There are four elements of proof to be weighed in determining whether there is substantial evidence to support the Secretary’s decision. These are:
1. the objective medical facts;
2. the diagnosis and expert opinions of treating and examining physicians on subsidiary questions of fact;
3. subjective evidence of pain testified to by the claimant and corroborated by family and neighbors;
4. the claimant’s educational background, work history, and present age.
Blalock v. Richardson, supra at 776. Thus, it is for the Secretary in the first instance to weigh the evidence and resolve conflicts therein, and the purpose of review in this Court is not to substitute the view of this court for that of the Secretary so long as there is substantial evidence to support the Secretary’s conclusion.
Plaintiff’s main attack in the instant case is directed at the testimony of the vocational expert. Plaintiff contends that his expert opinion is not substantial evidence of residual employability because it was premised “on hypotheticals which do not fairly cover all the evidence.” (Plaintiff’s Summary Judgment Motion at 19). Although it is true that the hypothetical directly asked the expert by the ALJ was grounded upon acceptance of Dr. Plott’s consultative report (Tr. 177), it is also true that the ALJ specifically directed the expert’s attention to all of the evidence of record and to the hearing testimony, and the expert adhered to his conclusion as to residual capability (Tr. 181-183). Also, the expert testified on cross examination that, even taking them as true, most of plaintiff’s complaints would not preclude her from engaging in substantial gainful activity. Thus, even assuming the truth of plaintiff's testimony as to the functional restrictions imposed by, e. g., watery eyes and inability to sit for long periods, and, most of all, pain and discomfort, there were still jobs she could perform (Tr. 201 — 205). In light of the ALJ’s assessment of plaintiff’s credibility, it is clear that the ALJ (who also has the leeway, like any trier of fact, to determine the weight to be given an expert’s testimony) was not in error in relying upon the vocational expert’s evaluation of plaintiff’s residual capacity. The hypothetical question posed by the ALJ (which was more than adequately countered with hypotheticals posed by plaintiff’s counsel) was neither unfair nor misleading, nor did it inexorably suggest its own answer. Thus, neither remand nor reversal is compelled in this case by application of the rule in Chester v. Mathews, 403 F.Supp. 110, 118 (D.Md. 1975).

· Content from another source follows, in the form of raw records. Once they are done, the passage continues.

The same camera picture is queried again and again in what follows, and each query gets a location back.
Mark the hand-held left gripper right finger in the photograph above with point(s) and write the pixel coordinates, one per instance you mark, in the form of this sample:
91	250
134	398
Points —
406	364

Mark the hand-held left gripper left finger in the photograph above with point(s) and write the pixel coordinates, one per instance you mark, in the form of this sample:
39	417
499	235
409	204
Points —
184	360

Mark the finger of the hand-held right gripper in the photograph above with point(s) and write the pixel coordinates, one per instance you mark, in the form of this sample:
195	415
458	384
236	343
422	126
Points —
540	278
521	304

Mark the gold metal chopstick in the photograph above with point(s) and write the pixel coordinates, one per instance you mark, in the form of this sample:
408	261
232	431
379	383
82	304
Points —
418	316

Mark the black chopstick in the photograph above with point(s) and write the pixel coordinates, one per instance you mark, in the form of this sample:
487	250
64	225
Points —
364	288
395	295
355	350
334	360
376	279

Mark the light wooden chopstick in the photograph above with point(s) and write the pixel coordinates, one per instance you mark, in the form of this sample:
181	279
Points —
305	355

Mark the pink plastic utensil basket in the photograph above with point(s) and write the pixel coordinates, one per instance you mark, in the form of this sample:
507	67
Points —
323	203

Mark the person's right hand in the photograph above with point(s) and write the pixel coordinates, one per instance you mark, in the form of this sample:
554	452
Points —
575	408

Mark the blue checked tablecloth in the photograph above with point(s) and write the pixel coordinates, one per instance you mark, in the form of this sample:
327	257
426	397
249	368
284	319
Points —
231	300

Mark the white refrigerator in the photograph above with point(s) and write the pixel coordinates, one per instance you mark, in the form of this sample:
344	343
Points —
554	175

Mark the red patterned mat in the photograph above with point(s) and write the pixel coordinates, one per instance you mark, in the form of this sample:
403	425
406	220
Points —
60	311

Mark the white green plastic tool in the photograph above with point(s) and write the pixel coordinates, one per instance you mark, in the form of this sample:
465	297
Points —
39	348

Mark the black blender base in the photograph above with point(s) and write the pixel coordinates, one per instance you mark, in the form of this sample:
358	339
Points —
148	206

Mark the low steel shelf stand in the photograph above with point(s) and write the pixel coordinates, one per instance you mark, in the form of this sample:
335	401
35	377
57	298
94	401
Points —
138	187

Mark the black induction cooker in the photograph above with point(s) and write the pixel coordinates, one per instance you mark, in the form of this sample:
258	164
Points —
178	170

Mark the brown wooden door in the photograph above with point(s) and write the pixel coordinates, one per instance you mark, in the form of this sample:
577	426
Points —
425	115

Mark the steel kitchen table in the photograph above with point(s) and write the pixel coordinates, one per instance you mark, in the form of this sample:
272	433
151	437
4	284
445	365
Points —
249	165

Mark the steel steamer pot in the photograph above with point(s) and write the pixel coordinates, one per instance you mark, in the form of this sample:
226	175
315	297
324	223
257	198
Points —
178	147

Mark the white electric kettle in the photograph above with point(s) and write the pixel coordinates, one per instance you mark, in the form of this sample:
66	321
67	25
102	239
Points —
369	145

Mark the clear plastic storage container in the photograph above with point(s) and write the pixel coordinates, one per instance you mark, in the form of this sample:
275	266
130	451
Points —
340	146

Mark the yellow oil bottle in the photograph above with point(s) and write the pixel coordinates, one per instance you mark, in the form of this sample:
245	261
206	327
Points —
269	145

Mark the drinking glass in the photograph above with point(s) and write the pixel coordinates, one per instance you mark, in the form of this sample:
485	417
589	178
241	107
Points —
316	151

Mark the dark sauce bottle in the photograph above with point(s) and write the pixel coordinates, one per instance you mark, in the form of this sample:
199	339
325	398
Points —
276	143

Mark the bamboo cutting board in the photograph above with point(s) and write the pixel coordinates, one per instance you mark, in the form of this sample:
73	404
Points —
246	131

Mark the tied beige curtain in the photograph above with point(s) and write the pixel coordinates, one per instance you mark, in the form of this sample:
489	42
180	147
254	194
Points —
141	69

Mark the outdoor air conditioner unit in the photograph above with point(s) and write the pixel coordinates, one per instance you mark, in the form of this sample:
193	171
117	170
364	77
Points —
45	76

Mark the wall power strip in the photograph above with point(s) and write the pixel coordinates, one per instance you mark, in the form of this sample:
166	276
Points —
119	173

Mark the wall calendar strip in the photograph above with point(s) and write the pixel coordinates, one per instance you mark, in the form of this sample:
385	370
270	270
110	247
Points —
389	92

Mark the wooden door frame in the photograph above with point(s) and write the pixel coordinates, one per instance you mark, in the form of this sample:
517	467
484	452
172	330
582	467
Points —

For her other allegations of error, the plaintiff attacks the ALJ’s conclusion, at Tr. 20, that plaintiff’s need to elevate her legs three or four times daily (Tr. 150) would not necessarily preclude her from engaging in substantial gainful activity. Although an ALJ is not free to take “administrative notice” of medical facts, Tyler v. Weinberger, 409 F.Supp. 776, 788 (E.D. Va.1976), nothing precludes him from applying common sense to the evidence. See McLamore v. Weinberger, 538 F.2d 572 (4th Cir. 1976), in which the Fourth Circuit condoned application of common-sense reasoning by an ALJ as to residual vocational ability. In the view of this court, the ALJ here did not err in concluding that, even accepting her need to elevate her legs, plaintiff could still work.
In short, the ALJ, after a full and fair hearing, concluded that, despite her many miseries, plaintiff was not precluded from engaging in substantial gainful activity. That conclusion is supported by substantial evidence, and will not be disturbed on this court’s review. Richardson v. Perales, 402 U.S. 389, 91 S.Ct. 1420, 28 L.Ed.2d 842 (1971). Thus, judgment will be entered separately denying plaintiff’s alternative motions for remand and summary judgment, granting defendant’s motion for summary judgment, and ordering the entry of summary judgment in favor of the defendant.
. References are to the transcript of administrative proceedings filed with defendant’s answer.
. The same standard is applicable to Supplemental Security Income benefits. 42 U.S.C. § 1382c(a)(3)(A) (1976).